Partindo de sua experiência como defensora pública na vara de família e sucessões de São Paulo, quais seriam os principais entraves para a garantia dos direitos dos alimentados?
 
Acredito que o problema da falta de pagamento da pensão alimentícia é motivado por diversos fatores. Entre eles, estão o descaso com a prole, a irresponsabilidade paterna/materna, as dificuldades financeiras graves, e a má-fé dos devedores, que se evadem de suas obrigações e do Poder Judiciário. Acredito que seja de fundamental importância a conscientização das pessoas no tocante à paternidade/maternidade responsáveis. Quando nasce uma criança, seu pai e sua mãe devem ter a plena consciência de sua responsabilidade quanto à garantia do desenvolvimento físico, psíquico e moral se seu filho, de forma integral e sadia.
 
Quantos pedidos de prisão partem da Defensoria Pública de São Paulo a cada ano?
 
A Defensoria Pública atua em um volume muito grande de ações de execução de alimentos, e, consequentemente, formula muitos pedidos de prisão nesses processos.
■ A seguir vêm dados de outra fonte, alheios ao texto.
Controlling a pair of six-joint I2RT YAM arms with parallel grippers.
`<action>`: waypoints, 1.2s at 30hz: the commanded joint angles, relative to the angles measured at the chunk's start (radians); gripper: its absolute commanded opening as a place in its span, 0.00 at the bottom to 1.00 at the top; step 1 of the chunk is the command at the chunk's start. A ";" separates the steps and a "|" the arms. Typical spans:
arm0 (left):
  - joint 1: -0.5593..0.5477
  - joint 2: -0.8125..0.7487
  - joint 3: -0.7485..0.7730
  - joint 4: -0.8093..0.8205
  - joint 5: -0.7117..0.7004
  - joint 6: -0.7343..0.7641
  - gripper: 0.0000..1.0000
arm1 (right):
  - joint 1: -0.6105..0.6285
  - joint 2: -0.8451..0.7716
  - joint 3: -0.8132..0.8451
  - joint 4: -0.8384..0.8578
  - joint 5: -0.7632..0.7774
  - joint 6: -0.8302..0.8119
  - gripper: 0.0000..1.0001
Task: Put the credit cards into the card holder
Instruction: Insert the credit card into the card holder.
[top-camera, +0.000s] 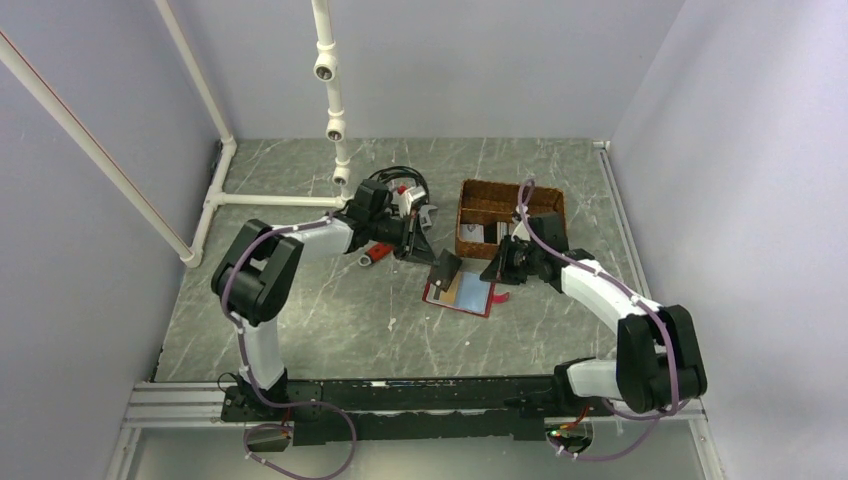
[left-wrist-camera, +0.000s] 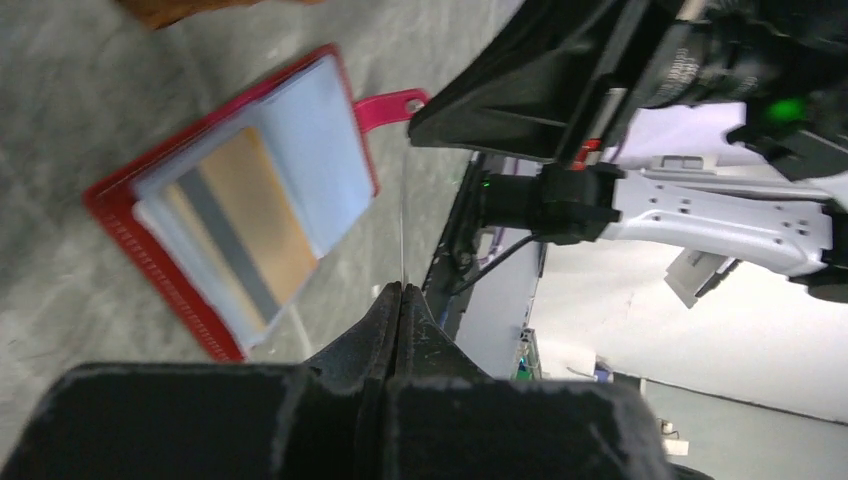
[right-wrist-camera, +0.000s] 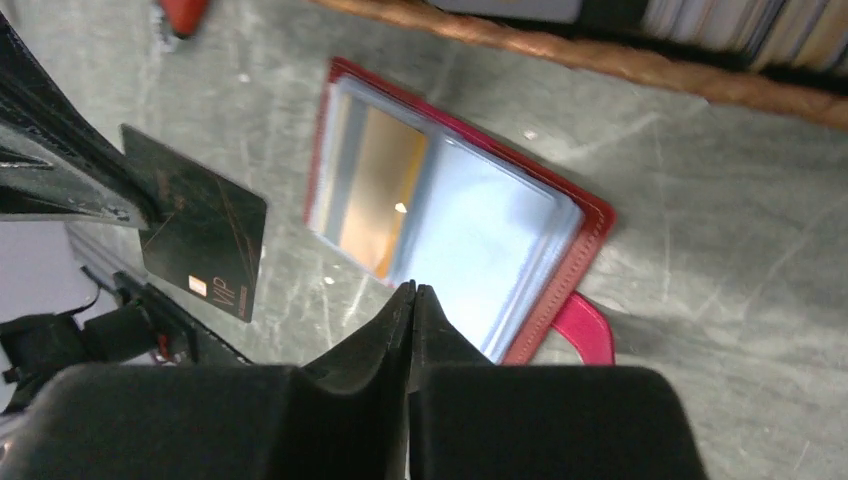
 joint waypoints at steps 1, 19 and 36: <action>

Atuo nas doze Varas da Família e Sucessões do Foro Central da Capital, juntamente com mais sete colegas, e, somente eu, cuido em média de quinhentas ações de execução de alimentos, na maioria sob o rito da prisão civil.
 
Como o abandono material pode afetar a vida da criança?
 
O abandono material poderá causar sérios prejuízos ao desenvolvimento da criança, em todos os seus aspectos. Isso porque essa criança será privada dos recursos necessários à sua subsistência, no tocante à alimentação, saúde, educação, lazer etc.
Toda criança deve ter todas as suas necessidades físicas, psíquicas e morais atendidas de forma integral por seus pais, para que possa crescer de forma saudável e feliz.